## Provided material

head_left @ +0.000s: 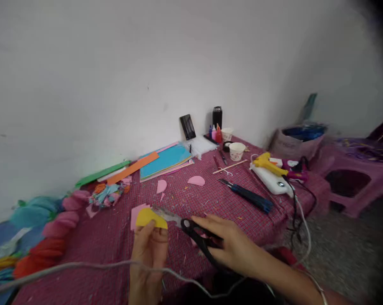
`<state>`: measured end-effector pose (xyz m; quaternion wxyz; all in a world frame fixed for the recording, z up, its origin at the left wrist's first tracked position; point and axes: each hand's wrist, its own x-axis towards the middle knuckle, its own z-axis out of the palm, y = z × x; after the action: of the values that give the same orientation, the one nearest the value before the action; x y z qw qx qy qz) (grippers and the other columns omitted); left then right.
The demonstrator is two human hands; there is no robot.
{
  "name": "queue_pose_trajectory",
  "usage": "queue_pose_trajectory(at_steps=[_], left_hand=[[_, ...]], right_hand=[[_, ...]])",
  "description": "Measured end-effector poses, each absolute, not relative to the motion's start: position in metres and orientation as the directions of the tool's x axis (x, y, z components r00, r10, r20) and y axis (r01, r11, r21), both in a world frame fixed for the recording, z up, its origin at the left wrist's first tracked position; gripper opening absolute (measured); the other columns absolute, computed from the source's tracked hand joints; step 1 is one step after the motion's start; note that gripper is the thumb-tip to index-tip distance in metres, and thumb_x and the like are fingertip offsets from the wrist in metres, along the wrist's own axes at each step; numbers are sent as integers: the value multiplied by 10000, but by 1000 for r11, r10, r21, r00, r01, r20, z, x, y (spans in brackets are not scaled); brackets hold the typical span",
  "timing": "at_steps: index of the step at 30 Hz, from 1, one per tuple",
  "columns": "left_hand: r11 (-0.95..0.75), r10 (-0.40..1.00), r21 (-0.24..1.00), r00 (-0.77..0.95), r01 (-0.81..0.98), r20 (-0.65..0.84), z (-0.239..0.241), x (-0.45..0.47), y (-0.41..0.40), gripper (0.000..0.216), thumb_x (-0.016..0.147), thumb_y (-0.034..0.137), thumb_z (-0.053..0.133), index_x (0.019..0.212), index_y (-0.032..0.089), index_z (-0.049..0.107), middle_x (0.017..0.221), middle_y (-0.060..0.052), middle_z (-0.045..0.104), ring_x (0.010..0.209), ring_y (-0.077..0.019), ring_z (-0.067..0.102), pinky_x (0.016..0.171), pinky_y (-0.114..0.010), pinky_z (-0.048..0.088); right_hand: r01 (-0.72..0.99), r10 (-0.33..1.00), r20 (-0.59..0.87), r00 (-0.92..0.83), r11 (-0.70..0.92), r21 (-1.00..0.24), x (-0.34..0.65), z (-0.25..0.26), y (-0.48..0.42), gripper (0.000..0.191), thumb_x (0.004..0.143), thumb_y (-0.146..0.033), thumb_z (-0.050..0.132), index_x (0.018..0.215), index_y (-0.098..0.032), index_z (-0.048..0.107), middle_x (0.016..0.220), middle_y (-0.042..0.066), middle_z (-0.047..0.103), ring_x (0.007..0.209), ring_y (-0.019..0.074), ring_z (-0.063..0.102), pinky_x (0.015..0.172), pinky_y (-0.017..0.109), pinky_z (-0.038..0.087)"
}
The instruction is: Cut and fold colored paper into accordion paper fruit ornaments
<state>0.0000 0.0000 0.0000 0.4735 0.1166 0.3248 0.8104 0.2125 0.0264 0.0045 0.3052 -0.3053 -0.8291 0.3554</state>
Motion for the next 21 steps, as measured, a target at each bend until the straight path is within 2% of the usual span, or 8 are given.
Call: queue_pose_trajectory(at_steps=[6, 9, 12, 15, 18, 21], left_hand=[[-251, 872, 633, -455, -732, -181, 17, 0, -9, 207, 714, -3, 645, 817, 172, 687, 768, 18, 717, 636, -83, 650, 651, -159, 530], [-271, 873, 602, -455, -751, -174, 24, 3, -9, 243, 709, -13, 634, 840, 183, 692, 754, 17, 717, 627, -87, 654, 619, -146, 525], [-266, 894, 601, -426, -754, -139, 25, 2, -7, 317, 708, -1, 637, 946, 201, 691, 834, -7, 732, 722, -116, 685, 679, -162, 540], [-262, 903, 611, -414, -747, -119, 23, -1, -6, 334, 702, 6, 634, 971, 197, 685, 866, -24, 735, 789, -141, 696, 710, -179, 549], [-283, 882, 613, -452, -738, -137, 26, -3, -4, 306, 695, -1, 621, 926, 190, 684, 849, -20, 736, 773, -143, 697, 704, -192, 560], [-243, 849, 643, -480, -726, -221, 31, -5, 0, 291, 696, -11, 600, 899, 183, 678, 812, -11, 732, 661, -120, 680, 660, -211, 569]], right_hand=[[286, 728, 293, -619, 557, -780, 211, 5, 24, 612, 810, -207, 632, 1383, -325, 453, 1196, 55, 643, 1025, 213, 622, 935, 387, 475], [236, 720, 317, -617, 554, -798, 208, 6, 24, 565, 814, -214, 634, 1353, -309, 492, 1123, 46, 673, 975, 202, 633, 921, 382, 478], [204, 737, 322, -595, 525, -826, 208, 7, 28, 536, 812, -234, 648, 1329, -296, 521, 1112, 50, 683, 961, 197, 641, 902, 366, 488], [256, 764, 300, -571, 513, -820, 214, 5, 39, 509, 819, -214, 631, 1311, -304, 537, 1128, 49, 686, 985, 201, 642, 879, 354, 503], [416, 791, 298, -535, 553, -722, 228, -2, 57, 507, 829, -188, 581, 1324, -282, 523, 1200, 66, 655, 1045, 222, 628, 918, 387, 491], [609, 798, 266, -541, 590, -530, 244, -12, 77, 501, 830, -181, 553, 1326, -243, 520, 1216, 101, 629, 1043, 257, 621, 920, 447, 488]])
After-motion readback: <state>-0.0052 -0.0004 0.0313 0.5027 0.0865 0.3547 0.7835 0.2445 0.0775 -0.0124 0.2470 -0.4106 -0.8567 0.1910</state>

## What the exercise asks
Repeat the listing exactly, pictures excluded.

## Answer
head_left @ +0.000s: 
`<state>`: measured end-effector pose (xyz m; quaternion wxyz; all in a world frame fixed for the recording, z up, its origin at the left wrist's first tracked position; point and axes: each hand's wrist, its own x-axis towards the middle knuckle, its own z-axis out of the palm, y = z × x; after the action: of the values that give the same orientation, the one nearest the value before the action; x y z qw qx qy qz) (grippers and the other columns omitted); left then right.
The demonstrator is two human hands; there is no robot.
{
  "name": "queue_pose_trajectory",
  "usage": "queue_pose_trajectory(at_steps=[_], left_hand=[[_, ...]], right_hand=[[_, ...]])",
  "description": "Measured end-effector poses, each absolute, not relative to the motion's start: position in metres and orientation as the directions of the tool's x axis (x, y, z components r00, r10, r20) and y axis (r01, r11, r21), both in a world frame fixed for the recording, z up, its origin at the left wrist's first tracked position; gripper opening absolute (measured); the other columns absolute, computed from the source's tracked hand joints; step 1 is one step after the motion's start; note that gripper is the thumb-tip to index-tip distance in metres, and thumb_x and the like are fingertip offsets from the wrist in metres, along the wrist's own axes at each step; numbers are sent as integers: the value multiplied by 10000, but by 1000 for r11, r10, r21, r00, r01, r20, z, x, y (spans in brackets are not scaled); brackets hold the typical span",
  "timing": "at_steps: index of the step at 30 Hz, from 1, one per tuple",
  "columns": "left_hand: r11 (-0.95..0.75), r10 (-0.40..1.00), r21 (-0.24..1.00), r00 (-0.77..0.95), r01 (-0.81..0.98), r20 (-0.65..0.84), z (-0.239..0.241), x (-0.45..0.47), y (-0.41..0.40), gripper (0.000..0.216), thumb_x (-0.016..0.147), thumb_y (-0.034..0.137), thumb_z (-0.053..0.133), index_x (0.019..0.212), index_y (-0.032..0.089), index_z (-0.049..0.107), middle_x (0.017..0.221), middle_y (-0.060..0.052), middle_z (-0.045..0.104), ring_x (0.010..0.209), ring_y (-0.077..0.019), ring_z (-0.067..0.102), pinky_x (0.016..0.171), pinky_y (-0.114..0.010), pinky_z (-0.048..0.088); right_hand: r01 (-0.72..0.99), r10 (-0.33..1.00), r20 (-0.59..0.87), r00 (-0.92..0.83), r11 (-0.70..0.92), r21 (-1.00..0.24), x (-0.34..0.65), z (-0.25..0.26), y (-0.48..0.42), gripper (0.000..0.191), thumb_x (0.004..0.143), thumb_y (-0.146..0.033), thumb_z (-0.050..0.132), index_x (0.018..0.215), index_y (-0.098..0.032), index_z (-0.048..0.107), middle_x (0.016..0.220), middle_y (-0.042..0.066), middle_z (-0.047..0.103), ring_x (0.007..0.209), ring_y (-0.019..0.074), ring_z (-0.063..0.102), pinky_x (0.015..0.172), pinky_y (-0.017..0.109), pinky_z (-0.038..0.087)"
}
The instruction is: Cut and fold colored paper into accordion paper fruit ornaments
<state>0.0000 0.0000 0.0000 0.4735 0.1166 0.3248 0.8104 0.2125 0.0264 0.0045 0.3052 -0.3053 -0.8291 0.3554</state>
Motion for the next 21 steps, as measured, a target at each bend until the straight path is within 2% of the usual span, or 8 are given.
Call: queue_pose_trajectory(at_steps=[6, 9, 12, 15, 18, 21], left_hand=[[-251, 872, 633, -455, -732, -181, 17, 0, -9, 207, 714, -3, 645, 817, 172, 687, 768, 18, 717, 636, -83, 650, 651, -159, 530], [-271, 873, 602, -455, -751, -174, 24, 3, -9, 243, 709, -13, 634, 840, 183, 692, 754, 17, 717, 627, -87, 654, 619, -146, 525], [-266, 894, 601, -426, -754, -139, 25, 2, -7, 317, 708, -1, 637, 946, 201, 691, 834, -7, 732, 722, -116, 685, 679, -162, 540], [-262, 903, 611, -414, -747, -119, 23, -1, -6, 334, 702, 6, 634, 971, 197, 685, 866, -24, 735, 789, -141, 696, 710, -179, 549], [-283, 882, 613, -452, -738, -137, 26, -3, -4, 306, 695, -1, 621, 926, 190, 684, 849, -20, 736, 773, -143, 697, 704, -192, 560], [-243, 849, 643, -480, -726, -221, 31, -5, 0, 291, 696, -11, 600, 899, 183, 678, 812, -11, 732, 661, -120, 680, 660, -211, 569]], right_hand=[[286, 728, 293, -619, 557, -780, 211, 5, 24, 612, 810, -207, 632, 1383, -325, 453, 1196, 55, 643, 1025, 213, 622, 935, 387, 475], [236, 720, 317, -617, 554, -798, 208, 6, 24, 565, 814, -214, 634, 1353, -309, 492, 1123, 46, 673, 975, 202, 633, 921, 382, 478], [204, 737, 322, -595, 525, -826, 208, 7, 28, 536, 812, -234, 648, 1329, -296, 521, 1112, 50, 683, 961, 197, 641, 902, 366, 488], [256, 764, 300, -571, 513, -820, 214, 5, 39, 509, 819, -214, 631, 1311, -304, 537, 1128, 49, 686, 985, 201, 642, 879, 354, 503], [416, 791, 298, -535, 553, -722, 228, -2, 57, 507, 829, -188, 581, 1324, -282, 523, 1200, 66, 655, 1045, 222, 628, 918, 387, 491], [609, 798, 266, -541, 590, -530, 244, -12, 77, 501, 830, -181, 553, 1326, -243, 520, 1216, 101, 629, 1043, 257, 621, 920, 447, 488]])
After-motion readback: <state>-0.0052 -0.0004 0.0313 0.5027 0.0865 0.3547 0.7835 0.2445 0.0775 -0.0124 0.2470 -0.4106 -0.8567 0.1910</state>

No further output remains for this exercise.